To emphasise the importance of the historical context from which Ali (and Mann) both emerged, the filmmaker seems to relinquish the typical ‘biopic’ concentration on every detail of Ali’s life during the period. Ali became an icon for both the Civil Rights Movement and the protests against the Vietnam War and personified the internal tension within the United States because he refused to be drafted, questioning how one could participate in a conflict for a country that denied his fundamental civil rights. This figure came to have immense cultural and political coding far beyond sporting grace and achievements. In Mann’s film, Ali is presented as the symbol and iconic example of the filmmaker’s politically engaged generation to revolt and protest against the injustices of the Vietnam War and profound resistance to the civil rights push in America. Ron Field writes: “By 1966, the Vietnam War had replaced American race relations as the most important matter of international concern. The escalating American military situation in Vietnam did nothing to ease racial tension at home.”[i]

The inclusion of Mann’s own New Mexico documentary footage in the film is further evidence of his cathartic experience in making Ali. This footage, showing riotous protests, appears as a small aside in the film as Howard Bingham (Jeffrey Wright) and Ali watch television at the conclusion of one of his many implied anti-war speeches. Instead, the footage shows student riots and the chaotic and vehement passion epitomising a politically charged United States that Mann documented as a student filmmaker.

The scene that typifies Ali’s importance as a sporting icon and an iconic figure of Mann’s ‘new Hollywood’ generation takes place as Ali is training for the ‘Rumble in the Jungle.’ Ali begins to run on the outskirts of a shantytown and is surrounded by ecstatic people shouting and cheering his name.
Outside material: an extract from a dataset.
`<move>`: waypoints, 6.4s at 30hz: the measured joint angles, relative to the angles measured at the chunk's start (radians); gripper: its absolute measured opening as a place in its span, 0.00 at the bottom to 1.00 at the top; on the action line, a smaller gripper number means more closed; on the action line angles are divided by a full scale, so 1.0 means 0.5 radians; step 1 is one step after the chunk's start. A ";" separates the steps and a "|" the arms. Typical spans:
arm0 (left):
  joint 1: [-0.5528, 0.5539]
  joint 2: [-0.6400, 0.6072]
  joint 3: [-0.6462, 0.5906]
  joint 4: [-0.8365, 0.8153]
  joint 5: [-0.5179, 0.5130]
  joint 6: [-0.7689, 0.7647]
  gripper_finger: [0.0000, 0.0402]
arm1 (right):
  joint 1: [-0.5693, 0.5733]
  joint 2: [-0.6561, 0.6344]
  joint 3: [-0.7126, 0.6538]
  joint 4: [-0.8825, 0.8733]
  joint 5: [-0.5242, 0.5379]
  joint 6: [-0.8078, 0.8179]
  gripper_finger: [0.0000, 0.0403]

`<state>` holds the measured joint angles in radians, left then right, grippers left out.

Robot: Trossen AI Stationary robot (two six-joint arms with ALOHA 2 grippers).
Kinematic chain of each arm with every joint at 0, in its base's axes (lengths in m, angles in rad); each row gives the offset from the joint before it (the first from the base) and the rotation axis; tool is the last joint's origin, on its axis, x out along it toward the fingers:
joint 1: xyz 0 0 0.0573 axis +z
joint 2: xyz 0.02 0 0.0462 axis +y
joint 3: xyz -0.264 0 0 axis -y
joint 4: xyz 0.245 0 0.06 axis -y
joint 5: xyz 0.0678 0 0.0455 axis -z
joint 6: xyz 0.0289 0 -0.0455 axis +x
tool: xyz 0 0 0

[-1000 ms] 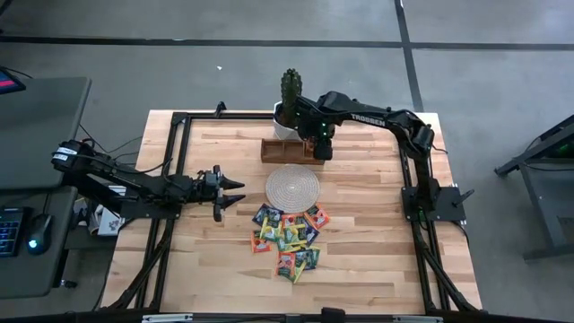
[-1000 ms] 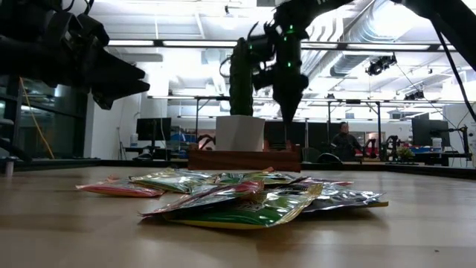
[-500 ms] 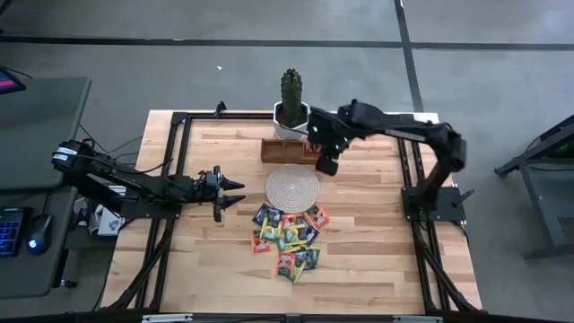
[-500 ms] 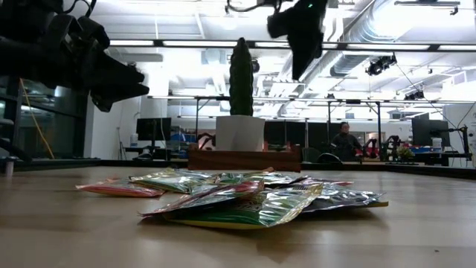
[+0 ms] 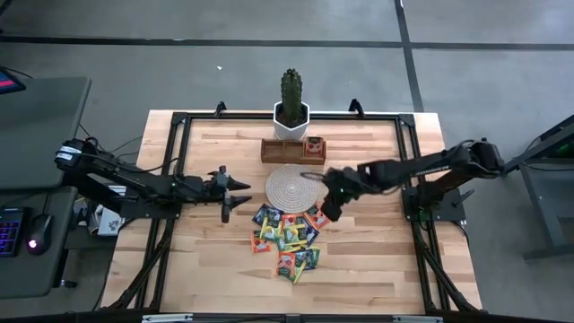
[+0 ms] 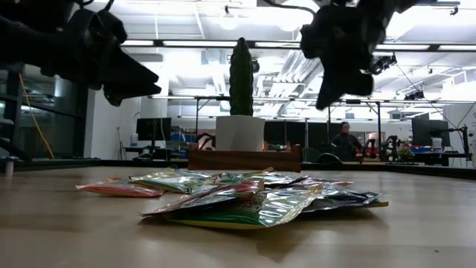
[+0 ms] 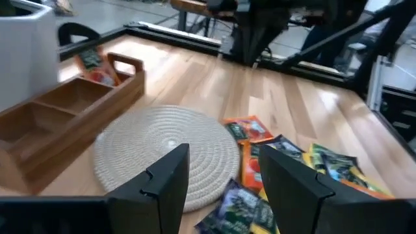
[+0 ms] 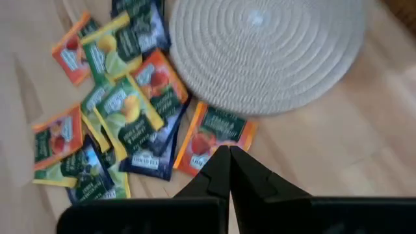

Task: Pick & Place Tea
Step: Put the orange tea bag into the right section of the wooden organizer

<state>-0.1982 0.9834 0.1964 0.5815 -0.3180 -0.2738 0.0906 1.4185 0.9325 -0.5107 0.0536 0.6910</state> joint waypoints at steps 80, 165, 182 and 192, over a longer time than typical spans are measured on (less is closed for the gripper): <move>0.094 1.618 1.378 -0.959 0.781 0.592 0.00 | 0.427 0.320 -0.498 1.186 0.455 0.539 0.00; 0.095 1.852 1.382 -0.810 0.690 0.485 0.00 | -0.028 0.762 -0.495 1.867 -0.315 1.000 0.01; 0.095 1.854 1.384 -0.799 0.707 0.485 0.00 | -0.037 0.615 -0.494 1.772 -0.298 0.910 0.00; 0.097 1.857 1.381 -0.811 0.731 0.485 0.00 | -0.039 0.417 -0.496 1.479 -0.171 0.813 0.00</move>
<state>-0.1497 1.9121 0.8871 0.1760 0.0473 -0.0315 0.0711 1.6268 0.6847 0.2290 -0.0318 1.0973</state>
The crowd grows, and their excitement and numbers humble Ali. As he sees their origins, he quickly diverges into the town with hundreds of followers trailing behind him. This sequence suggests how Ali begins to gain an insight into the prevalent poverty while he’s running. But something slows him – and Mann slows this moment down for the viewer. In amongst the chaos of the crowd’s jubilation to be in the presence of the world champion, Ali seems quiet, and as he stops running, two children grab his arms and drag him through the crowd. The crowd arrives at their destination, showing Ali what they need him to see. Next, Ali views three murals illustrating his comic-like portrayal as defeating malaria, the armed forces, and finally, an opponent in the ring. These images suggest Ali’s realisation that standing up for his beliefs against the war in Vietnam has resonated even with the people living in the shantytowns of Zaire. It is a necessity that he wins, and it is the impossibility of his task and the challenge he must overcome that characterises his existence. Where Ali does not characteristically share the same existential crisis represented by Mann’s other masculine portrayals, he is a less-crisis-ridden male figure. His identity is richer and makes him less purely professional than Mann’s earlier men. The desperation of his life without boxing (represented in the film) illustrates the necessity and importance of his continuing professional success to the causes he represents. Following the murals of Ali defeating malaria and victory against an army (standing in for the US government), we see the final and most important image is him standing in a ring, victorious after successfully defeating Foreman. In defeating Foreman, the victory will carry the resonance and weight of his political beliefs, both literal and metaphorical.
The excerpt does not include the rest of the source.